EXERCISE REQUIREMENTS: Could you reproduce the lines below from the one with "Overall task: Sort" through the one with "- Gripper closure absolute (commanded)"? Keep both ends and add nothing.

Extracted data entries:

--*--

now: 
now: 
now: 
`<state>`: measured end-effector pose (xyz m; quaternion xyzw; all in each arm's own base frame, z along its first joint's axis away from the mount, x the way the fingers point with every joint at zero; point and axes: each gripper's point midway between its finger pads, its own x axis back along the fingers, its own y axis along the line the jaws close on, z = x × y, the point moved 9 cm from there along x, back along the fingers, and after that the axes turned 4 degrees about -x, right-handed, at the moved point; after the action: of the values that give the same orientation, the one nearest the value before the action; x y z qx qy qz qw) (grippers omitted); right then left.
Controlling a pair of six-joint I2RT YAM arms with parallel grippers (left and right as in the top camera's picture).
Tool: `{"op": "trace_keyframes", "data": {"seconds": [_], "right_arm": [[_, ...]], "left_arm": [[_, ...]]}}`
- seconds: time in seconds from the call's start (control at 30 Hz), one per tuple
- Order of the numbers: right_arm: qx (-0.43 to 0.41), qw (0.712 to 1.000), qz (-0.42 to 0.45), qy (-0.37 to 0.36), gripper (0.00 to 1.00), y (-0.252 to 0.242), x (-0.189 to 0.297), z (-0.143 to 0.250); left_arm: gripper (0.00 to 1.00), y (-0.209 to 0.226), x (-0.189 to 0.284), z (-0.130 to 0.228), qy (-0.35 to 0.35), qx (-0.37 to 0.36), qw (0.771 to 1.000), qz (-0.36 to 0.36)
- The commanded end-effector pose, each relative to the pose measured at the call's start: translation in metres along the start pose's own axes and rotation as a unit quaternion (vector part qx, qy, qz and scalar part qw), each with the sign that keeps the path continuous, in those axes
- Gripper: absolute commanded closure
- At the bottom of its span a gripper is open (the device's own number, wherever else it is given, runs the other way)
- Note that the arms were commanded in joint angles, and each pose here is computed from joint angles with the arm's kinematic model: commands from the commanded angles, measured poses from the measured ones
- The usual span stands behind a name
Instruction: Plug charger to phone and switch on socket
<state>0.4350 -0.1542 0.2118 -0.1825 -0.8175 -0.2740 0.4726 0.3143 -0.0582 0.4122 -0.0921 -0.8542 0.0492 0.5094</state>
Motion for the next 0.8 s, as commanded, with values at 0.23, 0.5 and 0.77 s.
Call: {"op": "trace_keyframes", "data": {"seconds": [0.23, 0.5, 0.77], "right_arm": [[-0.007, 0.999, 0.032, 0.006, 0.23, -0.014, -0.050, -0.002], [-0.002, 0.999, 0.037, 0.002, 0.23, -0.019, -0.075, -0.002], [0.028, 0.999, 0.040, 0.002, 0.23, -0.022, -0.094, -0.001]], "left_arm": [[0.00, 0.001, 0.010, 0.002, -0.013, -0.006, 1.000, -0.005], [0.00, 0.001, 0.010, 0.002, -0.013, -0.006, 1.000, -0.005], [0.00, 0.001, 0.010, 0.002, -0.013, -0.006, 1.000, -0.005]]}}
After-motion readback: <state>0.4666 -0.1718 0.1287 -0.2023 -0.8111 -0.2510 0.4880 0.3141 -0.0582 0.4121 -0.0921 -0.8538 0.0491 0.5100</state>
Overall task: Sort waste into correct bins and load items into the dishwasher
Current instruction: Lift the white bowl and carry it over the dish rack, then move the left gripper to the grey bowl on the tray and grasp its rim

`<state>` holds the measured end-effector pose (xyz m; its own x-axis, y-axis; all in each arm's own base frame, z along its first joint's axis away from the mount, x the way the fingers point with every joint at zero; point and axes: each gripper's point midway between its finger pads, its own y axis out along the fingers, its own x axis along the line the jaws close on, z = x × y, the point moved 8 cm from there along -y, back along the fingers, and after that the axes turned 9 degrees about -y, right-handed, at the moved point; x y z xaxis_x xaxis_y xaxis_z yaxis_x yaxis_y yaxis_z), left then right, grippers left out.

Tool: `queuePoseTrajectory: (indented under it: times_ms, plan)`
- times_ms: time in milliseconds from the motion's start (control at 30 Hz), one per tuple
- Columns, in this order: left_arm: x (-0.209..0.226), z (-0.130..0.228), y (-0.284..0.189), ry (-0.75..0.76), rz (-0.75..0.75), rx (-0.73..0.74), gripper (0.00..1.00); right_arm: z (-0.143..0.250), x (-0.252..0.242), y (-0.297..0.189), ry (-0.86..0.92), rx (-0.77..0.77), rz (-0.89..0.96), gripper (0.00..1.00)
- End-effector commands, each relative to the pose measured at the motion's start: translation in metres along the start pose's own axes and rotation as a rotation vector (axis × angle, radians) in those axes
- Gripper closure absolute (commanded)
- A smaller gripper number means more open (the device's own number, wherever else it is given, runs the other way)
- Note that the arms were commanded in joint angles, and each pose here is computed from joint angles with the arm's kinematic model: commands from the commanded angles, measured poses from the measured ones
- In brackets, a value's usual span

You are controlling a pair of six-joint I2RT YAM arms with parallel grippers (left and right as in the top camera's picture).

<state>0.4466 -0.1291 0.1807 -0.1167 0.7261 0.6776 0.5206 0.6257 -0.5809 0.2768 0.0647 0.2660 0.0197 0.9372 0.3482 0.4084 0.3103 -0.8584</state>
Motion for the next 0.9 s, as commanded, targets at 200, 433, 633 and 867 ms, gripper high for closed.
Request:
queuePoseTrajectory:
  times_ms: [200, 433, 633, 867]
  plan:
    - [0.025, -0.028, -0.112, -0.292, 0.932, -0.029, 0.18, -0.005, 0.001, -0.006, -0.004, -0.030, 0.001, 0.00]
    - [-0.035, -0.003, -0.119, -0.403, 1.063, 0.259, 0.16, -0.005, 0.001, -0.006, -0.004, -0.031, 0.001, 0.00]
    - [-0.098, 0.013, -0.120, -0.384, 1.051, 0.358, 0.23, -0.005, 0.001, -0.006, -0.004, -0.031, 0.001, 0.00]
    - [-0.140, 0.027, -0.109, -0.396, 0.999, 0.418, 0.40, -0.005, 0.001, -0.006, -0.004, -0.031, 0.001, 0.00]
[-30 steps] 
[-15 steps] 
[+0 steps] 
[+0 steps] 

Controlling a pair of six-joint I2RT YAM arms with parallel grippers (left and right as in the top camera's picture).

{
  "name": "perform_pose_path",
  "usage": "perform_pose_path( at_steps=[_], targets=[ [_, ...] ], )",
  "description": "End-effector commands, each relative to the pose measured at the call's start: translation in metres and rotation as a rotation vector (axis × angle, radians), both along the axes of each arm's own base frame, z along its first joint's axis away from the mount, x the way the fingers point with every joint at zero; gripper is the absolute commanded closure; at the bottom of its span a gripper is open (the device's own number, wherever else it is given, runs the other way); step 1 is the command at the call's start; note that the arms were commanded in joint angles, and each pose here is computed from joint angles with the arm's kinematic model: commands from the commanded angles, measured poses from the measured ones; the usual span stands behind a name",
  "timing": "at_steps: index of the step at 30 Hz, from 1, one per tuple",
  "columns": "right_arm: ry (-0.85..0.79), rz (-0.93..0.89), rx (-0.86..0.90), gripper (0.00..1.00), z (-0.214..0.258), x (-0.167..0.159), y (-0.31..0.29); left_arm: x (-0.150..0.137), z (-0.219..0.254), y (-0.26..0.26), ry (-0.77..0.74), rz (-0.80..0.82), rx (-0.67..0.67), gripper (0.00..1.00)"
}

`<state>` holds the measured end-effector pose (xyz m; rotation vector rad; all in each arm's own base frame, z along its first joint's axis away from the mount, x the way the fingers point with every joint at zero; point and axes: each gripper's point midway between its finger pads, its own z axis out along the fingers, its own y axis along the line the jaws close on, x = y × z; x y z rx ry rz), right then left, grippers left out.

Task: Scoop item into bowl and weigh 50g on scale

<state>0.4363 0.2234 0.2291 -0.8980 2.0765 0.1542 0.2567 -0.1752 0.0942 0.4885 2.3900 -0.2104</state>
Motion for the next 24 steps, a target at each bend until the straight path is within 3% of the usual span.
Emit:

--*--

RESPONSE BOX:
Overall task: Sort waste into correct bins and load items into the dishwasher
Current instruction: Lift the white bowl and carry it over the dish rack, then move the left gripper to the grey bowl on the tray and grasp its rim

`<state>` holds the measured end-effector pose (xyz m; its own x-axis, y-axis; all in each arm's own base frame, z along its first joint's axis away from the mount, x the way the fingers point with every joint at zero; point and axes: each gripper's point midway between its finger pads, its own y axis out along the fingers, its own x axis along the line the jaws close on, z = x × y, the point moved 8 cm from there along -y, back along the fingers, and after that the axes turned 9 degrees about -y, right-handed, at the moved point; x y z xaxis_x xaxis_y xaxis_z yaxis_x yaxis_y yaxis_z), left then right, grippers left out.

Tool: `queuePoseTrajectory: (indented under it: times_ms, plan)`
- times_ms: time in milliseconds from the motion's start (control at 30 Hz), one per tuple
- Columns, in this order: left_arm: x (-0.209..0.226), z (-0.130..0.228), y (-0.284..0.189), ry (-0.75..0.76), rz (-0.75..0.75), rx (-0.73..0.74), gripper (0.00..1.00); right_arm: z (-0.143..0.250), x (-0.252..0.242), y (-0.297..0.189), ry (-0.86..0.92), rx (-0.77..0.77), rz (-0.89..0.96), gripper (0.00..1.00)
- End-effector commands, each relative to the pose measured at the motion's start: translation in metres along the start pose's own axes and rotation as a rotation vector (axis × angle, radians) in those axes
- Gripper closure absolute (commanded)

That completes the answer.